Paragraph (f) requires the Tribunal to be satisfied that the person took reasonable steps, before the insolvency event, to be paid the debts claimed. The Secretary says Mr Kersten did not take reasonable steps, so that even if he satisfies the Tribunal as to paragraph (a), the decision under review should be affirmed.
FACTUAL BACKGROUND
In October 1987 Mr Kersten purchased the Master Franchise Territorial Rights for Pets Paradise Queensland and Northern New South Wales. At the time he already owned and operated a chain of 11 pet stores in Queensland. The precise identity of the previous owner of those rights was not exposed to me, although I find it was either Gary Diamond, or an entity or entities controlled by him.
Five years later, in November 1992, Mr Kersten sold the territorial rights to Pets Paradise Pty Ltd, a company that Mr Diamond had founded some years before and which had about 40 stores, mainly in Victoria and New South Wales.
Mr Diamond was quite well acquainted with Mr Kersten, having known him since before the 1987 transaction. He recognised Mr Kersten’s business skills and experience and thought they would be a good fit for the Pets Paradise organisation, which Mr Diamond was looking to expand through the use of a franchising model. In particular, Mr Kersten had developed a good deal of expertise in retail leasing, and he had experience liaising and negotiating with major shopping centre owners. Mr Kersten and Mr Diamond spoke about Mr Kersten working for the Pets Paradise organisation (and as far as Mr Kersten was concerned, he thought he would be working specifically for Pets Paradise Pty Ltd). Eventually they agreed (‘as part of the deal’, as Mr Kersten put it) that Mr Kersten would work for the organisation.
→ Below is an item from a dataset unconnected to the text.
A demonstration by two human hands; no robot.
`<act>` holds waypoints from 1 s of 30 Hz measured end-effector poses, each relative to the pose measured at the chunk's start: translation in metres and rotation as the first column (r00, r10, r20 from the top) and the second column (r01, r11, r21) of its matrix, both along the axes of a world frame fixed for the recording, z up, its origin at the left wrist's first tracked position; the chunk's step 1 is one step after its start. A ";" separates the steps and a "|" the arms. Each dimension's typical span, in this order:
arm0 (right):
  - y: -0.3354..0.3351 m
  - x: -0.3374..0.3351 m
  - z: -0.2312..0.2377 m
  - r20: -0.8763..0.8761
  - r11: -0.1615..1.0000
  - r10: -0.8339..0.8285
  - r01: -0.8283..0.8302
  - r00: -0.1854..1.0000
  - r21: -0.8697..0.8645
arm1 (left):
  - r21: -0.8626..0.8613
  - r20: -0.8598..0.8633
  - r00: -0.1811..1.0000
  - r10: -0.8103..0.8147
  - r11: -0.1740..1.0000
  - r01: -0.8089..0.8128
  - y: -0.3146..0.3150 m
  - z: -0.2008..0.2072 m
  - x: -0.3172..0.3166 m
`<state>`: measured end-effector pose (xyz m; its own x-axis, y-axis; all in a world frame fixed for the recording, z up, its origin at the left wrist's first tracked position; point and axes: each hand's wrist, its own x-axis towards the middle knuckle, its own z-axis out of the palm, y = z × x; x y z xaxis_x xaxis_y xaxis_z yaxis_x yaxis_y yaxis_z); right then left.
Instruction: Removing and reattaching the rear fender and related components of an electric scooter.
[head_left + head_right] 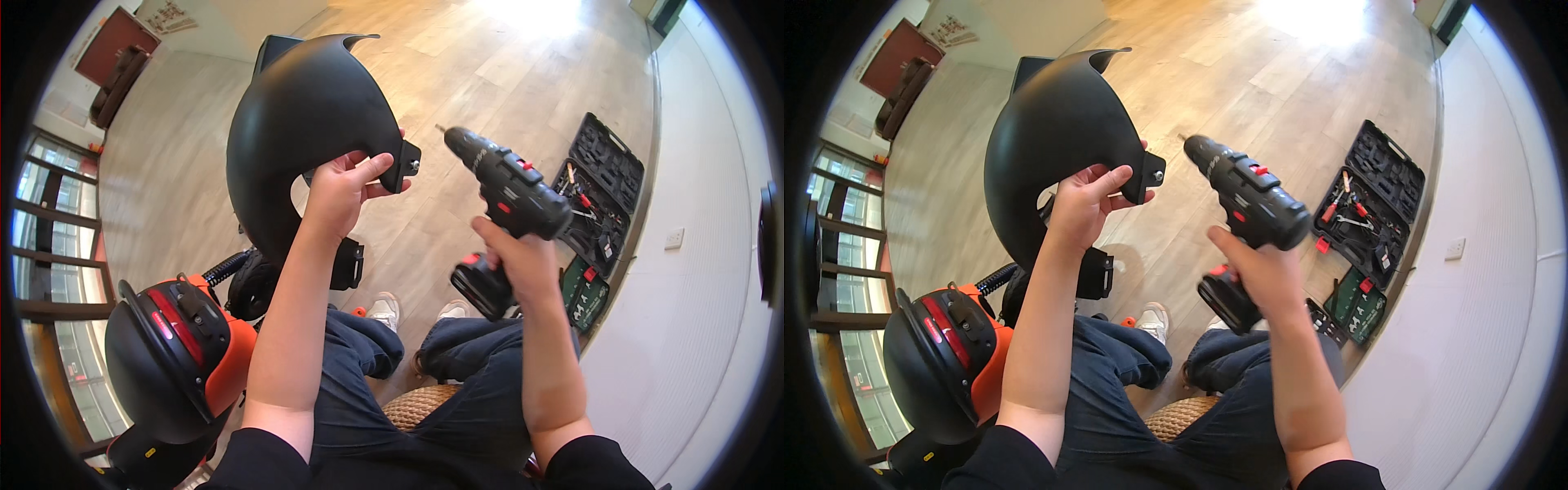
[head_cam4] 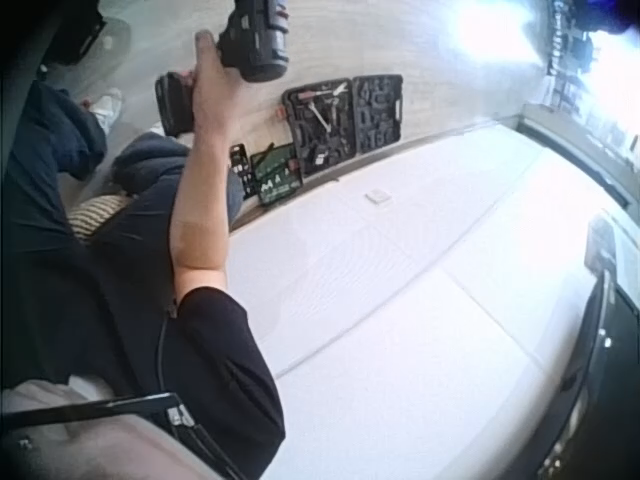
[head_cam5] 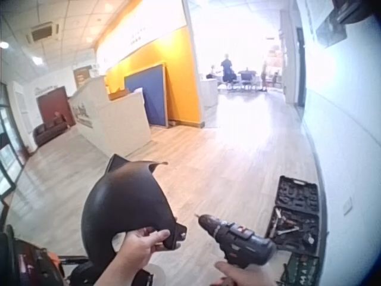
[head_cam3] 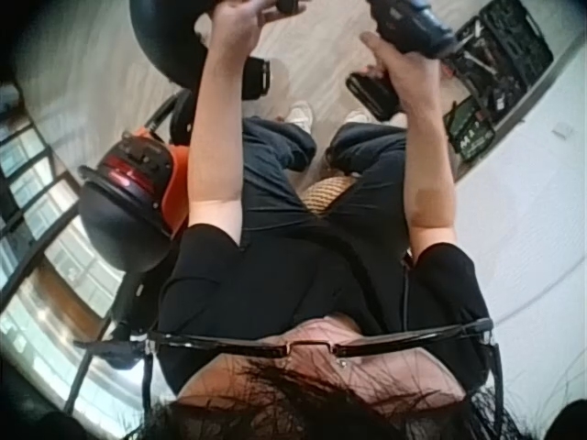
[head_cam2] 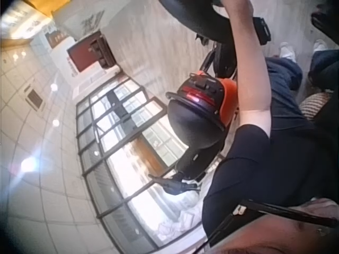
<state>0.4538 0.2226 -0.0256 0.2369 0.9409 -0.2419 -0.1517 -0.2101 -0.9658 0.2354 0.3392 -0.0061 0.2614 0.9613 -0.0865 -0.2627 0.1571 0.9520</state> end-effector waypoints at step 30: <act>0.019 -0.013 -0.026 0.332 0.934 -0.356 0.317 0.873 0.166 | 0.054 -0.054 0.999 -0.007 0.998 0.010 -0.045 -0.039 0.067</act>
<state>0.4408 0.2416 -0.0517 0.5949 0.8038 0.0102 0.1575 -0.1041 -0.9820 0.3021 0.2946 -0.0453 0.2658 0.9628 -0.0481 -0.2098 0.1065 0.9719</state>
The arrangement between Mr Kersten and Mr Diamond
Mr Kersten says that on 1 December 1992, he started working as ‘an employee of Pets Paradise Pty Ltd’. Mr Diamond similarly says that Mr Kersten ‘became an employee of Pets Paradise Pty Ltd’ and that Mr Diamond, or his corporate entities, took over Mr Kersten’s Queensland stores.
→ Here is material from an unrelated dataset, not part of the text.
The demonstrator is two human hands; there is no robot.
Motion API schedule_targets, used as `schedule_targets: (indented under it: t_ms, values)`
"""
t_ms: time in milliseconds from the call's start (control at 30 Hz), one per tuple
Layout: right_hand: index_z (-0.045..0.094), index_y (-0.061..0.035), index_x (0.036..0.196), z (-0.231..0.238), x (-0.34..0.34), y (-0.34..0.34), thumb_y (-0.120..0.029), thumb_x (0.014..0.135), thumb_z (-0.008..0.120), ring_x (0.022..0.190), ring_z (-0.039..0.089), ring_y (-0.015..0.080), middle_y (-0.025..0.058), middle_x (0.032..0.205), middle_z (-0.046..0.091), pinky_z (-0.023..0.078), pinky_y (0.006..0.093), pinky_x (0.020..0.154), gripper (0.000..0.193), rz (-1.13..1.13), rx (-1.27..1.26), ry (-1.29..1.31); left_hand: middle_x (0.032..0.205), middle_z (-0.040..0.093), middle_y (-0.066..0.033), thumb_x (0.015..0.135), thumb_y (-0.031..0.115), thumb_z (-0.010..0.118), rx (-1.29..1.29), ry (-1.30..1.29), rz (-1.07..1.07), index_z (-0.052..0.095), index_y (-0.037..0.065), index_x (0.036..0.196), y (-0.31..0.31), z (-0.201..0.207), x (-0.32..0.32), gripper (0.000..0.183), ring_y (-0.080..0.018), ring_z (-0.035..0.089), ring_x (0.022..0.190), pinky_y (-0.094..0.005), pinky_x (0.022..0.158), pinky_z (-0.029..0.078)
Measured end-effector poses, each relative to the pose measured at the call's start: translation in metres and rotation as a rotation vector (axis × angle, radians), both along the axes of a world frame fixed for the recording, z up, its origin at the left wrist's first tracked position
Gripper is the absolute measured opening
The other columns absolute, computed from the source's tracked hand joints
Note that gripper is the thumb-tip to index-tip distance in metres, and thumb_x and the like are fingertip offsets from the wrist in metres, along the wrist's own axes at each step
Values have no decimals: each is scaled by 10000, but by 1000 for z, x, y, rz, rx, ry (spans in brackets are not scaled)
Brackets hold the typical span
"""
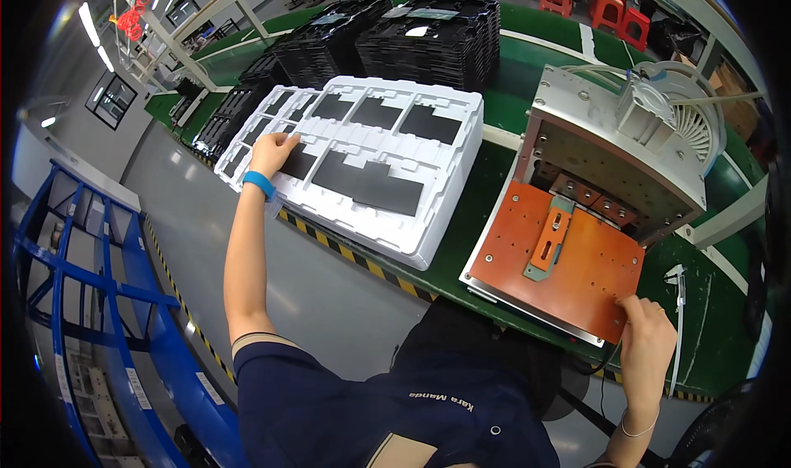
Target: The person repeatedly picks up black rectangular components from a white tray and places them into a press machine. They operate the machine to process each component and then return it to the tray. Periodically, they use a digital caliper to measure the components.
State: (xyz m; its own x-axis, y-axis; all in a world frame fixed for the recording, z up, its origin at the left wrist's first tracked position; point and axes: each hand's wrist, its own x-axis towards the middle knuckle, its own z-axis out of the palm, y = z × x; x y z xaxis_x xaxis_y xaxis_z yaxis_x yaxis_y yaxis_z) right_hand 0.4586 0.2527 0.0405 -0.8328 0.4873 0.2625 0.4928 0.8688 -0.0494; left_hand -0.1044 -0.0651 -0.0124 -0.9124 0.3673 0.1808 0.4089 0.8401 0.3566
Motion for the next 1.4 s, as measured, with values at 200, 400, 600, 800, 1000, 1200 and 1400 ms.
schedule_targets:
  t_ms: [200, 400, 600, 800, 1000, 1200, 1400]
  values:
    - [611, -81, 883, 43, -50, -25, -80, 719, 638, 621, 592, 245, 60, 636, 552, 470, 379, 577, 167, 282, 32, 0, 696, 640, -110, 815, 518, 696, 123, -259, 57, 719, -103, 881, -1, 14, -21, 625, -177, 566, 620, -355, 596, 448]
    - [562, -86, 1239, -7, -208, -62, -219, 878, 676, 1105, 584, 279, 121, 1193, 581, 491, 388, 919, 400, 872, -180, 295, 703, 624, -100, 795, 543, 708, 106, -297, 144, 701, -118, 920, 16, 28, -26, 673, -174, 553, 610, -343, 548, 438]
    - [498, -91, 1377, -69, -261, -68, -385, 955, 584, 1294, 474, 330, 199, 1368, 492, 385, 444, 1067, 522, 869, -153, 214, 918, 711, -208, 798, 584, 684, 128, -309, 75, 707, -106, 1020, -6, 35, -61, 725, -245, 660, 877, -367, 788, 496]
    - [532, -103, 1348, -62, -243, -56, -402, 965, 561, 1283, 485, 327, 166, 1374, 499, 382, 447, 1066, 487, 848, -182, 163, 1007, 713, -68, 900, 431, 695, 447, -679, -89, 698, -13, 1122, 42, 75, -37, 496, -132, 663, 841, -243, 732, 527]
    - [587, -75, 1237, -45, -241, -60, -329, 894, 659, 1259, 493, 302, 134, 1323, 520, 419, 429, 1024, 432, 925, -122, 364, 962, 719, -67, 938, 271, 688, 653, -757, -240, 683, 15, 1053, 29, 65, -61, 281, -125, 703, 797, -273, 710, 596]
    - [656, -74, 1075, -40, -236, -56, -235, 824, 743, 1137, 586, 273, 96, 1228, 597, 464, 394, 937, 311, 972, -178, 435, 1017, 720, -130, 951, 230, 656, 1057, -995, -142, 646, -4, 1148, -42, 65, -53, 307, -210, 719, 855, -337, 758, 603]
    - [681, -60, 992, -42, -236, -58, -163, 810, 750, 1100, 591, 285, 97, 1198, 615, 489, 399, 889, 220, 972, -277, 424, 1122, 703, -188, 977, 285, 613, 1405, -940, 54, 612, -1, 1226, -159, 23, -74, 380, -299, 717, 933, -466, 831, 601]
Mr Kersten initially said there was no written agreement dealing with his working arrangements. Later he said Mr Diamond had reminded him there had been a written agreement but neither he nor Mr Diamond could locate it. The arrangement, as described by both men, was that Mr Kersten would be paid ‘an initial base salary of $60,000, plus commission on franchise sales’. The base salary increased from time to time; by 1997 it had risen to $75,000.
Mr Kersten’s initial title, according to the business card that he was given in 1992, was ‘Franchise Sales & Marketing Manager’ for ‘Pets Paradise’ – apparently for the brand, rather than specifically for the company. Later business cards describe him as ‘National Leasing & Sales Manager’ for ‘Pets Paradise’, ‘National Leasing Manager’ and ‘Shopfitting Coordinator’ for ‘Pets Paradise’, ‘Group Property Manager’ for ‘Billy Baxter’s’ and ‘National Leasing Manager’ for ‘Paradise Retail Holdings Pty Ltd’. Despite all these descriptions, Mr Kersten says he always regarded himself as working for Pets Paradise and he always told people he was working for Pets Paradise. Even now, he says, people refer to him as ‘the guy from Pets Paradise’.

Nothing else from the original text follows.